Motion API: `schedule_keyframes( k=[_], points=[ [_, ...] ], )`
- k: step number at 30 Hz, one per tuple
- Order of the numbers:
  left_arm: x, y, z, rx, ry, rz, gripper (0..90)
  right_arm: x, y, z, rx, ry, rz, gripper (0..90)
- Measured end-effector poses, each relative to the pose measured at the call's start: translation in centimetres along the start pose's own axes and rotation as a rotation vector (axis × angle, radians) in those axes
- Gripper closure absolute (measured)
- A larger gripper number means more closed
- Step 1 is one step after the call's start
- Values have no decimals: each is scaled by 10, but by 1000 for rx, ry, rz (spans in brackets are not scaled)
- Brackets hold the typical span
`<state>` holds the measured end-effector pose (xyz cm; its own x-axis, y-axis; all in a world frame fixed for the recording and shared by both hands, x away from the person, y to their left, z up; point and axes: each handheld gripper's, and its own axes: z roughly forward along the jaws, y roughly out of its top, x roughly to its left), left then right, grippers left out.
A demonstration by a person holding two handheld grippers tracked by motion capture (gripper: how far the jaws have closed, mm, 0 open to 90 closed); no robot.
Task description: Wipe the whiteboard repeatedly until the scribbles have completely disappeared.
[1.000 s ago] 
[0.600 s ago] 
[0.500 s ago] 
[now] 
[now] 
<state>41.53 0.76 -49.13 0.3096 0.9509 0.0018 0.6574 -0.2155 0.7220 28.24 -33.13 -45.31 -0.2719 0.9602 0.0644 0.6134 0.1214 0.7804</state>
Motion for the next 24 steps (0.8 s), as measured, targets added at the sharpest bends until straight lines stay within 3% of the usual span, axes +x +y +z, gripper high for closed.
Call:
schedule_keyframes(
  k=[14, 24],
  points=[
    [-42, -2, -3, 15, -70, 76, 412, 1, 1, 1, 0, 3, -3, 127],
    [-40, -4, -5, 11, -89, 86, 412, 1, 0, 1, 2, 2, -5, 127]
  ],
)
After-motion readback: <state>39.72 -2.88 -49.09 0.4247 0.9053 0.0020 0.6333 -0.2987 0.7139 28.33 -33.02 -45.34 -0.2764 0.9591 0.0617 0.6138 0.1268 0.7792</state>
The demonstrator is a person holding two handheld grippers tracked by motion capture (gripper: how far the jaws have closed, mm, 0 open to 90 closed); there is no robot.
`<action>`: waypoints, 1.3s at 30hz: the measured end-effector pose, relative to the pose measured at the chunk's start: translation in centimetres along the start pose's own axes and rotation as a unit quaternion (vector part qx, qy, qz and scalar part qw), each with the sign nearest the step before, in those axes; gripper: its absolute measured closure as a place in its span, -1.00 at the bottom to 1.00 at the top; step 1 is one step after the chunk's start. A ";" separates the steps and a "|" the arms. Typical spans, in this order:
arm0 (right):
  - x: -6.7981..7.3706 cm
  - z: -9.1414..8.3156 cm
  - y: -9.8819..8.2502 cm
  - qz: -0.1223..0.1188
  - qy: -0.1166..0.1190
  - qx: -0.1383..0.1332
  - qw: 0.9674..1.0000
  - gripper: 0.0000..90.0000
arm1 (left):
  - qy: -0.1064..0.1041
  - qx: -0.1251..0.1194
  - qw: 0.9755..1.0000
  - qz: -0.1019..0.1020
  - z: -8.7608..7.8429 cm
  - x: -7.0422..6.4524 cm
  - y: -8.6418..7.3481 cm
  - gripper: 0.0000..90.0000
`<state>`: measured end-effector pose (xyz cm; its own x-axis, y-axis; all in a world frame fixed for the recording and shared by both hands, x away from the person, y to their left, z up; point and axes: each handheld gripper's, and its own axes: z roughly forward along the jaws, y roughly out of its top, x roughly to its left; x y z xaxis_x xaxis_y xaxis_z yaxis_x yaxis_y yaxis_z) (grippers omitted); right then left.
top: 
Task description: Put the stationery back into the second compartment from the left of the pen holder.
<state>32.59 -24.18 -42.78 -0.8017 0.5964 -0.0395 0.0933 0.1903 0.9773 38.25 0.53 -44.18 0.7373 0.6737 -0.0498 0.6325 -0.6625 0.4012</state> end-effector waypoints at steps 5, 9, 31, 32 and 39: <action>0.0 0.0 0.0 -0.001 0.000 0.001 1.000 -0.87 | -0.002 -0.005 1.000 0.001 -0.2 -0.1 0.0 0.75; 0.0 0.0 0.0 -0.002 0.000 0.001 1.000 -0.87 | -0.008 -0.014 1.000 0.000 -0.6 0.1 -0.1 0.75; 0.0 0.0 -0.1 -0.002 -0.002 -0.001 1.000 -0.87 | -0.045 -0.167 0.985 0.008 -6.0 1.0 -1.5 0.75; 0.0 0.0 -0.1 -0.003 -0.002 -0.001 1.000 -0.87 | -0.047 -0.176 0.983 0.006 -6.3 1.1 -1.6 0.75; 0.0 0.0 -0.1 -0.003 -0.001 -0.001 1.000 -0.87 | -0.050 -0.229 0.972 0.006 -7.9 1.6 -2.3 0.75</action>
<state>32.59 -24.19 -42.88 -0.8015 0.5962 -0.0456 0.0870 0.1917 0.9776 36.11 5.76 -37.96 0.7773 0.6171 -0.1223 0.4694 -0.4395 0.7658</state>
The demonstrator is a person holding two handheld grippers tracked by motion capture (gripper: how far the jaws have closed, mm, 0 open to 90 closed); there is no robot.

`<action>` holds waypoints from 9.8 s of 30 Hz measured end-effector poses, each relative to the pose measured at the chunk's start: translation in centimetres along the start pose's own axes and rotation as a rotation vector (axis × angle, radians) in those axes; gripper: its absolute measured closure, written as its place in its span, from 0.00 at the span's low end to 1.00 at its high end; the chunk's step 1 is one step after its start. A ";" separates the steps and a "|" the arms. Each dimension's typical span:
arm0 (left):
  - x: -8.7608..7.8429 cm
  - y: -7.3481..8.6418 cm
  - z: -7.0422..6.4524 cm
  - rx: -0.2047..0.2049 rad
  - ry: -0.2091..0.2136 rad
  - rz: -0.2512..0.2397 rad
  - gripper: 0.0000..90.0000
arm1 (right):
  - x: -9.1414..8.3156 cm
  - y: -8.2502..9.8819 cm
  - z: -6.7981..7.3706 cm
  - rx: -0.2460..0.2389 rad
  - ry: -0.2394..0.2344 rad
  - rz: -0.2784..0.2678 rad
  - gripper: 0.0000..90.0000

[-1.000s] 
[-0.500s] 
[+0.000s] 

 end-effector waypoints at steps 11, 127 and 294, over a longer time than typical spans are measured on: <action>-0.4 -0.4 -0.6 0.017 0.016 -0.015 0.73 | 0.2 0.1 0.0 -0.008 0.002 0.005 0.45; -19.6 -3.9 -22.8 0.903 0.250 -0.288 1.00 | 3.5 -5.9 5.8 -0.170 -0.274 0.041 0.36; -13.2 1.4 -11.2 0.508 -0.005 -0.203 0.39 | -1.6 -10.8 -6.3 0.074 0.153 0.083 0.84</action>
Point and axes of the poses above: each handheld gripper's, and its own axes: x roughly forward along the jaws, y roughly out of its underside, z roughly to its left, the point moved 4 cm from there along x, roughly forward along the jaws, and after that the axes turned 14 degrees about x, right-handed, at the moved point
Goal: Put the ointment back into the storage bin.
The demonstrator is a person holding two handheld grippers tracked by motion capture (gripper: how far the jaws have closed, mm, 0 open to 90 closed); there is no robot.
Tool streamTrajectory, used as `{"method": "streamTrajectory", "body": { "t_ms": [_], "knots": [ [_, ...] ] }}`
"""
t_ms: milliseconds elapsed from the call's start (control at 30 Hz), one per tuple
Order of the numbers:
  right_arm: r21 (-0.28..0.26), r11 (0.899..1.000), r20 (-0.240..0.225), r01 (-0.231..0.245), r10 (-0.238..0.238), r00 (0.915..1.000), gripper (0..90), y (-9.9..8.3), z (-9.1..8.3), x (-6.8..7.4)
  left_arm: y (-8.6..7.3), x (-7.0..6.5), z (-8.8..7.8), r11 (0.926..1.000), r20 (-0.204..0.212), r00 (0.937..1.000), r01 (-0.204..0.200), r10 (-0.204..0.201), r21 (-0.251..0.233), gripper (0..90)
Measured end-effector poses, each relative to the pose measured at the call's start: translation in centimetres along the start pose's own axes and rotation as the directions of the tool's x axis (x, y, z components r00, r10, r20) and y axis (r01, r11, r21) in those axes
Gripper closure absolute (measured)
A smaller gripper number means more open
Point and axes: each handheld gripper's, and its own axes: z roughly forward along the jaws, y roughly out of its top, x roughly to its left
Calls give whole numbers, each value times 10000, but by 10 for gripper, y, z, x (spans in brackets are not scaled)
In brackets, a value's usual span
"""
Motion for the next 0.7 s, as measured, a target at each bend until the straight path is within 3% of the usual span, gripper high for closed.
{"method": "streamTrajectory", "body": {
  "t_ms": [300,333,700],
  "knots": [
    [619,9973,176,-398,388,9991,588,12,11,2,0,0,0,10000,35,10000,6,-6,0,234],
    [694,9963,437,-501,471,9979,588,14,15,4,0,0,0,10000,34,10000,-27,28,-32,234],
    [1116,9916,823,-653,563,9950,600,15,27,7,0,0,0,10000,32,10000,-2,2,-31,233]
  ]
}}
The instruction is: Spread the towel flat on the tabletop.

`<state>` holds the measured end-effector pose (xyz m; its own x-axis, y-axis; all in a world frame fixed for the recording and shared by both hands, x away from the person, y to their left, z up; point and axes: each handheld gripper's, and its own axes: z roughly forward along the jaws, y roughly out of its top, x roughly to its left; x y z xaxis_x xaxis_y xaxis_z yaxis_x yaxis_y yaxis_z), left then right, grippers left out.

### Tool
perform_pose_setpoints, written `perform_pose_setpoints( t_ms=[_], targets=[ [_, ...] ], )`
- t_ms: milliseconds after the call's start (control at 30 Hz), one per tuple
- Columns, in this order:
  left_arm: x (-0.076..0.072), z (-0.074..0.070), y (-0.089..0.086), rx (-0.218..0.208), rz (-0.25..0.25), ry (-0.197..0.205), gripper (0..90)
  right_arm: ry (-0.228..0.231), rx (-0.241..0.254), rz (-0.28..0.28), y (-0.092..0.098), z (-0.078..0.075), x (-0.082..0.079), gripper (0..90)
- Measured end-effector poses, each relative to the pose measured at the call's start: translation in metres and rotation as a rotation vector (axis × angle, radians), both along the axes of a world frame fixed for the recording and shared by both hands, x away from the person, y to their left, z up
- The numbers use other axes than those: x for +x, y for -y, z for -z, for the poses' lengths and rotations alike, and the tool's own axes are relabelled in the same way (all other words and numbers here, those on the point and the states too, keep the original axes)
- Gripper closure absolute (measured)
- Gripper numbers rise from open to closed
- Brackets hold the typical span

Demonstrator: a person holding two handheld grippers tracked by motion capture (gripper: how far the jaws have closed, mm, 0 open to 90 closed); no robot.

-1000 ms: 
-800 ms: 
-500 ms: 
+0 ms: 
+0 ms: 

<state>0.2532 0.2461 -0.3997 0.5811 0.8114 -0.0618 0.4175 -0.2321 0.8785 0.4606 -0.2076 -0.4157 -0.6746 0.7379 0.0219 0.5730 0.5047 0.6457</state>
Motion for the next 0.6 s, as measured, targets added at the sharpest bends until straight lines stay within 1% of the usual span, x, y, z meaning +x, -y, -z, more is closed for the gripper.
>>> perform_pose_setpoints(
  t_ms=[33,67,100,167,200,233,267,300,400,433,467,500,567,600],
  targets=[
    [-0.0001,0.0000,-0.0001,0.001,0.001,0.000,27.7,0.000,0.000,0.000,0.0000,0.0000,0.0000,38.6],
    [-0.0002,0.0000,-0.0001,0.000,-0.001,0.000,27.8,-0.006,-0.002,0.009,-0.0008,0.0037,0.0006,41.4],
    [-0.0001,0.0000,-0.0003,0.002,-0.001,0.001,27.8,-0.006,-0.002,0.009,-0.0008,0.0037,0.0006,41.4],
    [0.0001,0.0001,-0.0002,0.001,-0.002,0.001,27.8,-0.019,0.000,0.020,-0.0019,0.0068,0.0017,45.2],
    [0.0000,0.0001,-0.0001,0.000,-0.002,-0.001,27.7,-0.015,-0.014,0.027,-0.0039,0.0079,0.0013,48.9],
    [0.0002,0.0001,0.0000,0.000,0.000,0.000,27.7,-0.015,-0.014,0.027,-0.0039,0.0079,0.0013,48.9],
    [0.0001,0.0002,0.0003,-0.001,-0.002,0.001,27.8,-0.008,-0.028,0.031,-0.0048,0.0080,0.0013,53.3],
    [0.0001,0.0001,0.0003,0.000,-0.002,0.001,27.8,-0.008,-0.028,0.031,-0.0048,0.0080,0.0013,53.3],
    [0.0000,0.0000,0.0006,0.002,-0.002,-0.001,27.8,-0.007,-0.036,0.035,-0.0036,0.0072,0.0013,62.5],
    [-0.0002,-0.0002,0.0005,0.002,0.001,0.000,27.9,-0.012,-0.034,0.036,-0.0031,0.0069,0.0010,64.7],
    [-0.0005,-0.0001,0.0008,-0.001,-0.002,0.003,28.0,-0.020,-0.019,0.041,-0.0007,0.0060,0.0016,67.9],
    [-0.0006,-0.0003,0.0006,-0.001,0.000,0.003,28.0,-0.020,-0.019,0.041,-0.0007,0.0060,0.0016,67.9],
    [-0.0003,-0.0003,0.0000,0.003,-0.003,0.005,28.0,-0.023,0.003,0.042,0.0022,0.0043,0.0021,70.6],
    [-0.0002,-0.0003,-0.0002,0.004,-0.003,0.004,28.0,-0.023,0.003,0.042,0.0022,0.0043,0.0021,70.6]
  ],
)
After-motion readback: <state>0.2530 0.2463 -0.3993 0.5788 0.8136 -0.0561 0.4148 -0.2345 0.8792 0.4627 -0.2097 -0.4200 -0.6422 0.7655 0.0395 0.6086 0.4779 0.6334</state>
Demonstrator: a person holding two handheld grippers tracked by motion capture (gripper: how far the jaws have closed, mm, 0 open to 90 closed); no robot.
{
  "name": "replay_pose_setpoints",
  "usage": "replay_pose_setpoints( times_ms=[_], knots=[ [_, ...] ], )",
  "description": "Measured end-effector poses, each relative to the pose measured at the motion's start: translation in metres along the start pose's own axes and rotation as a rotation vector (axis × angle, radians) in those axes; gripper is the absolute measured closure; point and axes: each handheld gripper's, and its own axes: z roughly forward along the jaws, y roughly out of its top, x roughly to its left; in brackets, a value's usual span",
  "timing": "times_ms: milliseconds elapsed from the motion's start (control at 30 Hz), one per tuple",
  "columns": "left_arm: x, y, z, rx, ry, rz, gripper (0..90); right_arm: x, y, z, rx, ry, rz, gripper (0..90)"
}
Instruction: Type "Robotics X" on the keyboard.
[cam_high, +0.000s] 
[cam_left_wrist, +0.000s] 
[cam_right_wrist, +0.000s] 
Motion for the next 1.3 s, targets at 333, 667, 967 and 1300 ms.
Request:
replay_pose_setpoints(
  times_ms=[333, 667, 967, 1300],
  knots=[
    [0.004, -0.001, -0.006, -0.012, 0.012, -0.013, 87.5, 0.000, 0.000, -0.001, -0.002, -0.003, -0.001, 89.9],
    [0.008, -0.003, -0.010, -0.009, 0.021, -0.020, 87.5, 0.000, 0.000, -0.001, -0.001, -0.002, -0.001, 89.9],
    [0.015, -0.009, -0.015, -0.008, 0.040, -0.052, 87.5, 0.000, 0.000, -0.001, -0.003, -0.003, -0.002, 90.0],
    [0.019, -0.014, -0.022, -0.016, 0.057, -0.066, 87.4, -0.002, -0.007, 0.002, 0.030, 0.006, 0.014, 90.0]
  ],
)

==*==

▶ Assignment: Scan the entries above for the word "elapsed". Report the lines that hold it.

▶ Solution to the problem:
t_ms: milliseconds elapsed from the call's start (control at 30 Hz), one per tuple
  "timing": "times_ms: milliseconds elapsed from the motion's start (control at 30 Hz), one per tuple",

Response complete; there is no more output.